“La fiducia all'interno del Consiglio federale è stata ristabilita”, ha affermato André Simonazzi, portavoce del Consiglio federale, all’inizio della conferenza stampa odierna sulla seconda fase di attuazione dell'iniziativa sulle cure infermieristiche. Il riferimento, come spiegato dallo stesso Simonazzi, era al caso “Corona-Leaks”, ovvero alle indiscrezioni che hanno riguardato il Dipartimento federale dell’Interno (DFI) e il suo direttore Alain Berset, durante la pandemia. Il consigliere federale ha ribadito durante la seduta odierna del governo "di non aver mai saputo nulla delle indiscrezioni trapelate alla stampa ad opera dal suo ex capo della comunicazione, Peter Lauener".
Discussione senza Berset
“Il Consiglio federale oggi ha discusso in forma privata senza il direttore del DFI che è stato in seguito informato di quanto detto", ha riferito Simonazzi. Il governo vuole sottolineare che è necessario instaurare un clima di fiducia all’interno e all’esterno perché le indiscrezioni fanno male alla credibilità dell’esecutivo di fronte al Paese”, ha detto portavoce. “Il Consiglio federale non tollera le indiscrezioni e le condanna fermamente.
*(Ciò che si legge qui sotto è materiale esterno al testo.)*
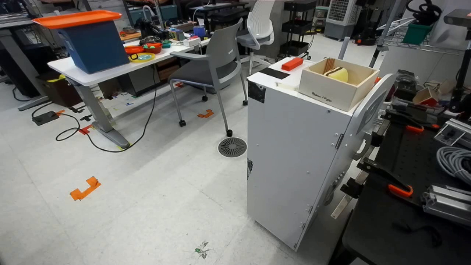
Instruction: Put the grey plushy in the box, remove the yellow plushy from the box and put it on top of the cupboard, and then put the oven mitt on the tray
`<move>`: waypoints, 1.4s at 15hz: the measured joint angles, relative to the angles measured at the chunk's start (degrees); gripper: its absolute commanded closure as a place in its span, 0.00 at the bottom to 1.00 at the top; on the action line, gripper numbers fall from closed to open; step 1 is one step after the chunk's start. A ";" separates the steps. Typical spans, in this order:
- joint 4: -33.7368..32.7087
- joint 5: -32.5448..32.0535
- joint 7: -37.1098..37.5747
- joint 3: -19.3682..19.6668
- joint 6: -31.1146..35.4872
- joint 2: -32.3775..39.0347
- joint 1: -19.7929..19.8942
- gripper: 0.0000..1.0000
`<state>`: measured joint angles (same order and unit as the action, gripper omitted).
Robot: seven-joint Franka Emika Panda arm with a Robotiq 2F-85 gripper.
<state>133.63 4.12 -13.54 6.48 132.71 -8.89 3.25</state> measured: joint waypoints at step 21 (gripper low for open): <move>-10.13 8.90 1.11 -0.15 1.98 17.52 3.04 0.00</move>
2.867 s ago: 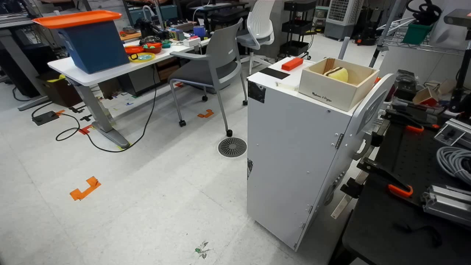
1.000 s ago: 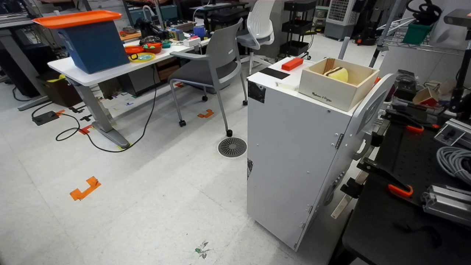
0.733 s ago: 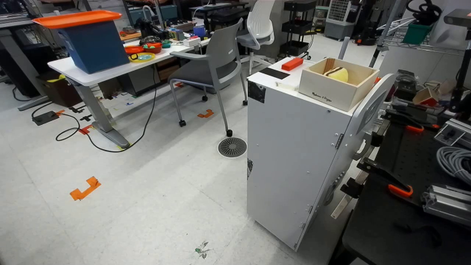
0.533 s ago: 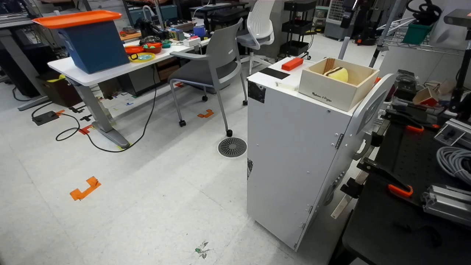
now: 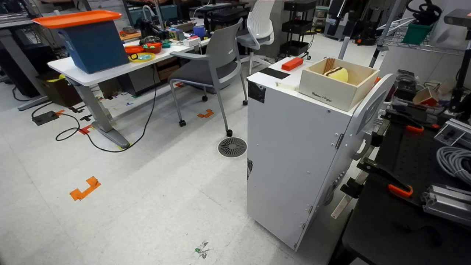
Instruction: Put the grey plushy in the box, remove the yellow plushy from the box and put it on top of the cupboard, and then put the oven mitt on the tray
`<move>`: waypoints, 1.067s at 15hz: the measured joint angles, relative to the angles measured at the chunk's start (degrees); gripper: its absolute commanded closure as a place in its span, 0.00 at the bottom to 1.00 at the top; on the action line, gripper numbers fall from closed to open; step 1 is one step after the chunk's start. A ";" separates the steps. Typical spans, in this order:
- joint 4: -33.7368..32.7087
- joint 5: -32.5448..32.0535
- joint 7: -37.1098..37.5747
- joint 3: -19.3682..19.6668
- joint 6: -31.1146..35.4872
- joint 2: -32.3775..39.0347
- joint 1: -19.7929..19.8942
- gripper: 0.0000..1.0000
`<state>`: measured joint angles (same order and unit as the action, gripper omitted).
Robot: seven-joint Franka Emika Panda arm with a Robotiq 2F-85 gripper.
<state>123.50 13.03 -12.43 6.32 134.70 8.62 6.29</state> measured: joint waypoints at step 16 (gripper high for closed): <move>-1.15 2.03 -2.19 -1.88 6.29 5.42 0.62 0.00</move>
<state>122.35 15.06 -14.62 4.44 140.99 14.05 6.91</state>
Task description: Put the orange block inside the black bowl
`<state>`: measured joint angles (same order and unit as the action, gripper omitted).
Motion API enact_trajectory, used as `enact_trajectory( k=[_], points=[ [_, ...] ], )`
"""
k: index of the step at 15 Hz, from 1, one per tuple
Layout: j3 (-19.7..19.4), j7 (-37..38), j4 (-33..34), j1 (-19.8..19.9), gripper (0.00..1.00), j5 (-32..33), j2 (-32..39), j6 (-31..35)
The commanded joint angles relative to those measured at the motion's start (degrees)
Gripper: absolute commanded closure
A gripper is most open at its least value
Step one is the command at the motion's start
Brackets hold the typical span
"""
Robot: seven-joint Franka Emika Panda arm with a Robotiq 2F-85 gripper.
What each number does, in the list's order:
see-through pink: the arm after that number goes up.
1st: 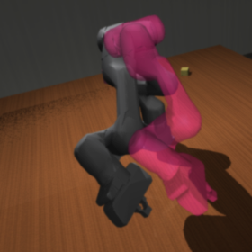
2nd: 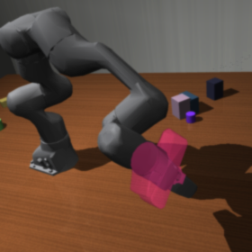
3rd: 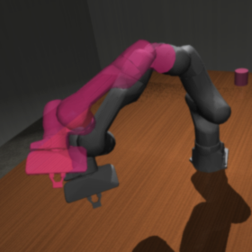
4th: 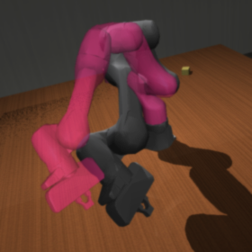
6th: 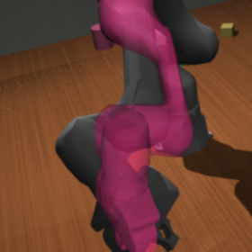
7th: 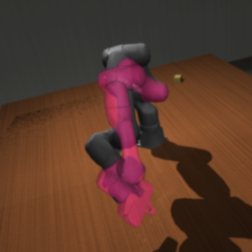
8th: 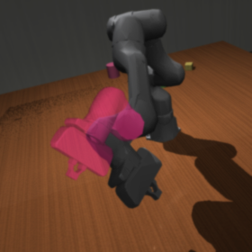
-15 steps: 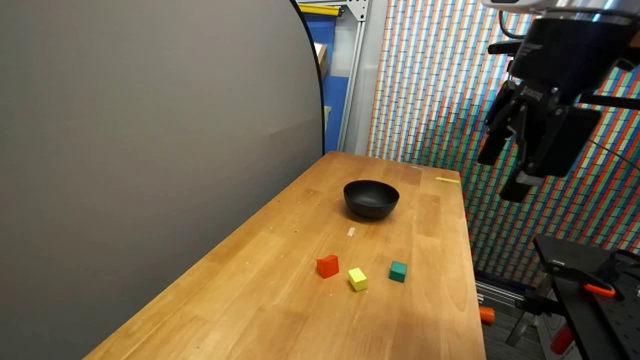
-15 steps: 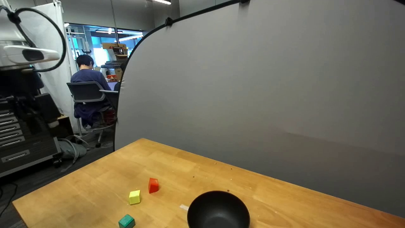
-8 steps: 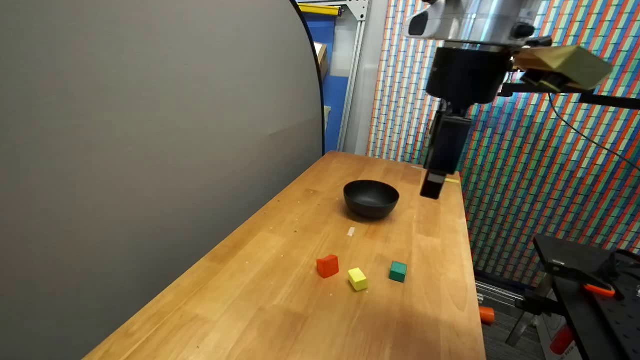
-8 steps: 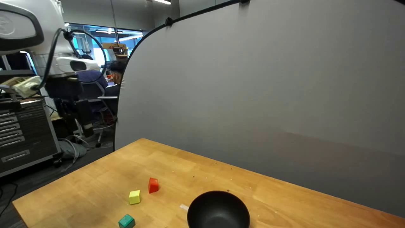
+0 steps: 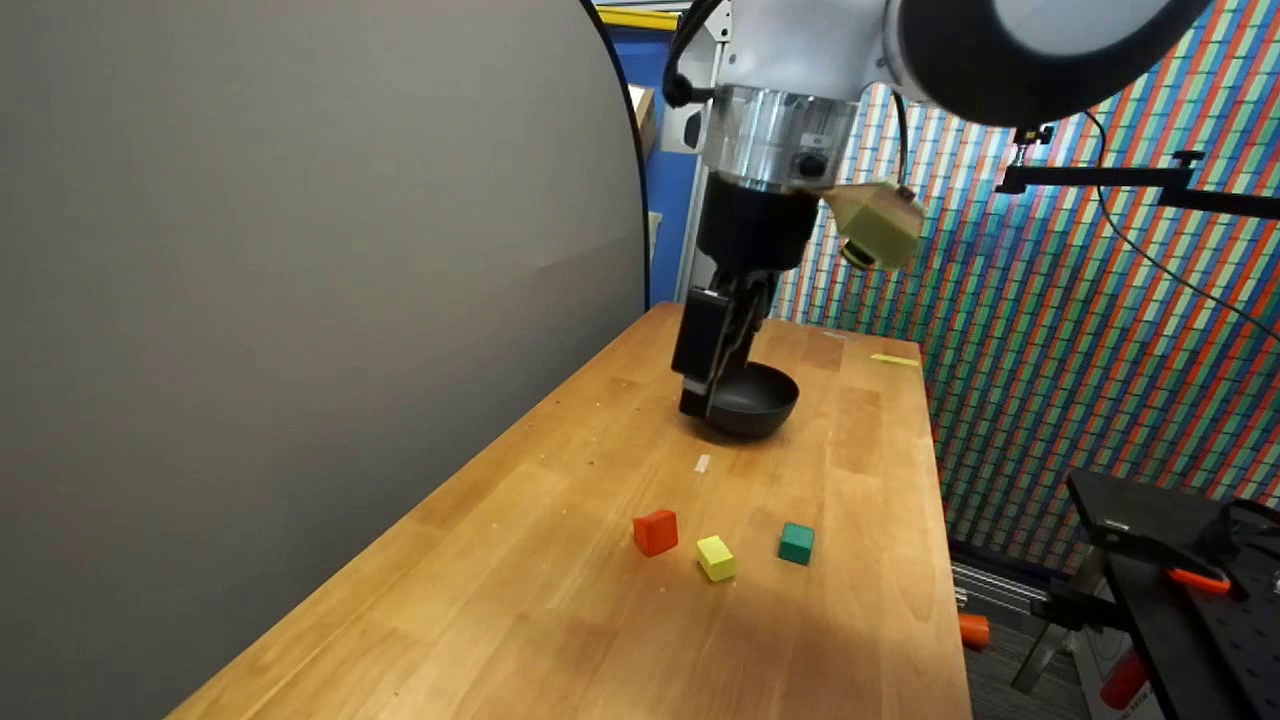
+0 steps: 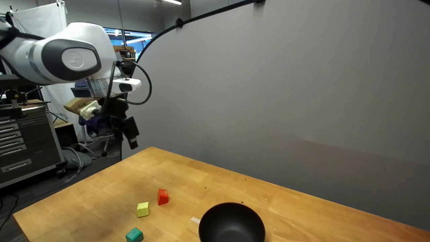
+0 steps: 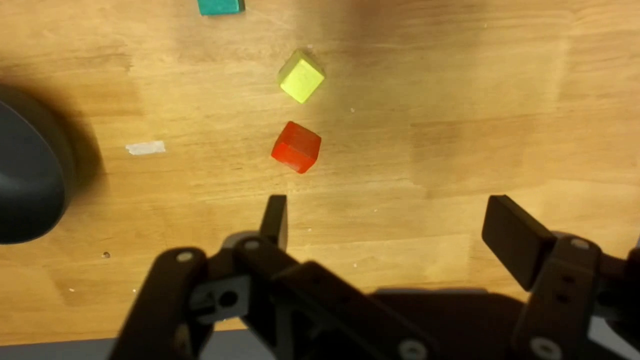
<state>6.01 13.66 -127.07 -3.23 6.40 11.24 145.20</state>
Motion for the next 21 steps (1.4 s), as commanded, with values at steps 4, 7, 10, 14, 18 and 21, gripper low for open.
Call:
enact_trajectory(
  k=[4, 7, 10, 14, 18, 21],
  points=[
    [-4.2, -0.2, 11.5, -1.2, 0.00, -0.9, 13.4, 3.7],
    [-5.4, -0.1, 15.1, -1.1, 0.00, -1.6, 17.5, 3.5],
    [-6.3, 0.1, 17.8, -1.1, 0.00, -2.6, 21.2, 3.2],
    [-6.6, 0.5, 20.5, -0.6, 0.00, -5.6, 25.3, 1.2],
    [-6.9, 1.2, 22.3, -0.6, 0.00, -8.0, 28.4, 0.6],
    [-7.5, 2.3, 23.7, -1.1, 0.00, -8.6, 30.8, -0.3]
  ],
)
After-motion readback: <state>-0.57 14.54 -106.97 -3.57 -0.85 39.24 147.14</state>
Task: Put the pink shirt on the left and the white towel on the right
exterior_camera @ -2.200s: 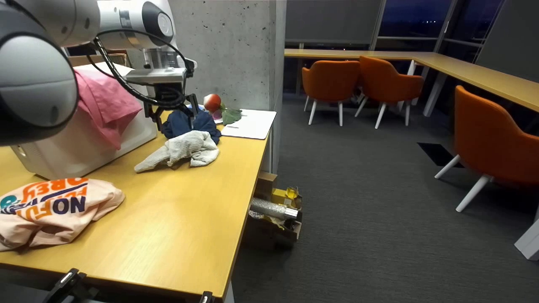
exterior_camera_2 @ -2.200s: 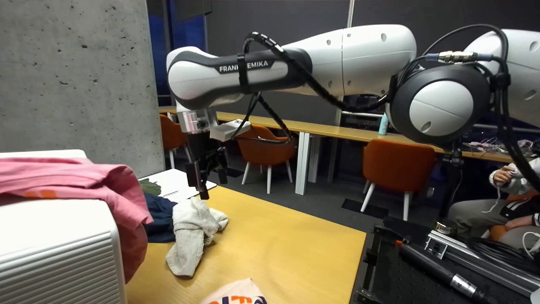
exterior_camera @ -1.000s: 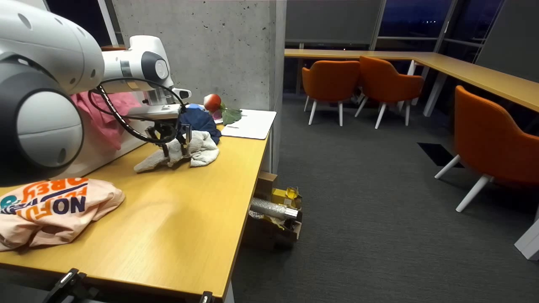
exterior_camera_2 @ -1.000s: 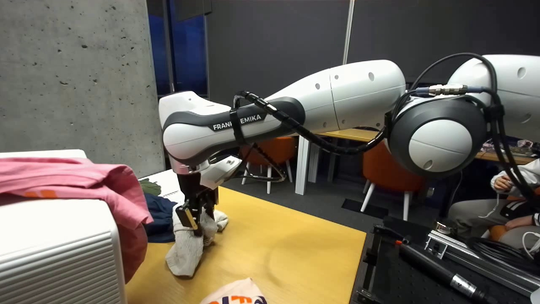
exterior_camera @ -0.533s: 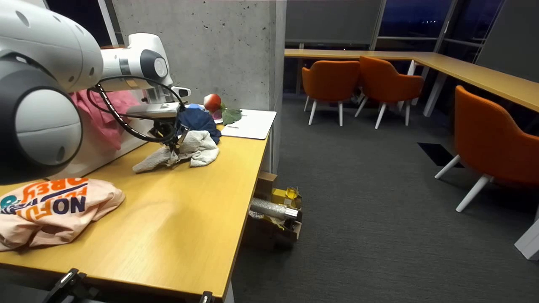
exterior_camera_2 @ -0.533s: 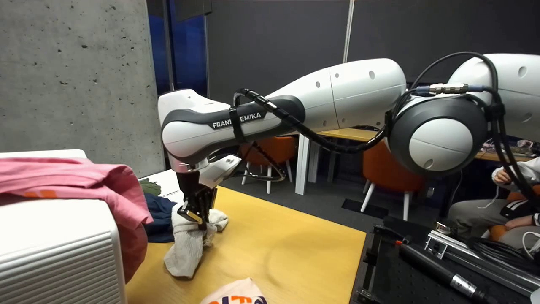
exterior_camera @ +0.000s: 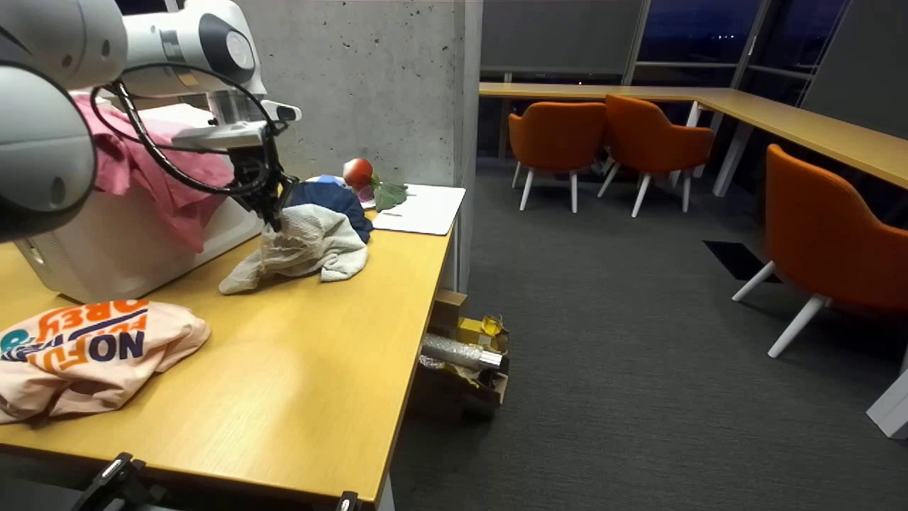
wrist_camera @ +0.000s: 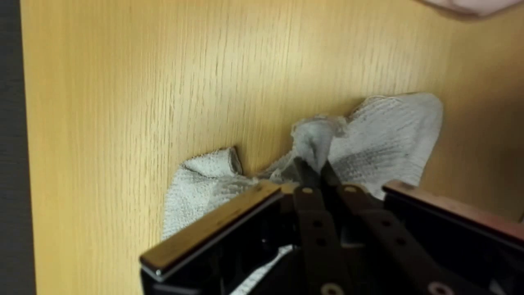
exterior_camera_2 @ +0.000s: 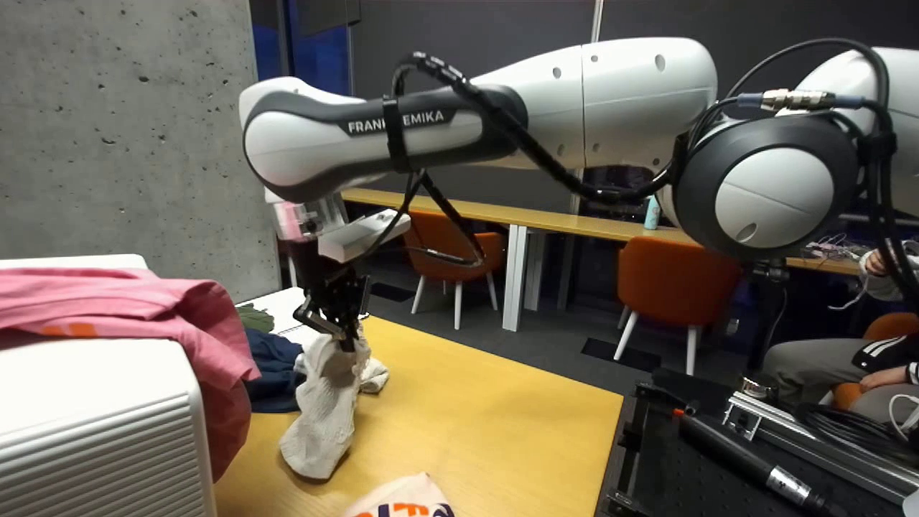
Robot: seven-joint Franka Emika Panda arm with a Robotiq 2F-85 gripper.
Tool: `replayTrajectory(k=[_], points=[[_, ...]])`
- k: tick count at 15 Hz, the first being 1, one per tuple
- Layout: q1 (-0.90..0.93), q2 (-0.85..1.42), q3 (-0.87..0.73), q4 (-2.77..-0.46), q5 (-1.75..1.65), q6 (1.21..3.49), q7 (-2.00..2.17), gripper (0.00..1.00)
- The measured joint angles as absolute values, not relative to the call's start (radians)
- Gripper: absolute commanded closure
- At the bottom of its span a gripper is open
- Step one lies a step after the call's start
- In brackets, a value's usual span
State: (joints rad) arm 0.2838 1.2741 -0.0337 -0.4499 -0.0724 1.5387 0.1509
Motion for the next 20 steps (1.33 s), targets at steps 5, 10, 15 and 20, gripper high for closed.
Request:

Abbiamo inoltre preso atto dell’apertura di un’inchiesta da parte delle Commissioni di gestione del parlamento e speriamo che vengano svolte celermente e nell’interesse delle istituzioni”.
"Piena collaborazione"
Dal canto suo Alain Berset, direttore del DFI, si è detto “pienamente disposto a collaborare per spiegare la situazione dando tutte le informazioni a lui conosciute e il contesto nel quale hanno lavorato” ed ha affermato di "non sapere nulla della fuga di notizie". Il presidente della Confederazione ha inoltre detto di "sperare in un'inchiesta veloce".
Cosa è successo
La "Schweiz am Wochenende" ha riferito circa una decina di giorni fa che l'ex capo della comunicazione di Berset, Peter Lauener, aveva ripetutamente passato a Ringier, editore tra l'altro del "Blick", informazioni confidenziali sulle misure per contrastare il Covid previste dal Consiglio federale. Il domenicale, secondo proprie informazioni, si basa su e-mail e verbali di interrogatori a disposizione della redazione. Un procuratore federale straordinario ha avviato un procedimento che vede sospettato Lauener e ha interrogato anche Berset. Questi ha negato di essere a conoscenze delle fughe di notizie.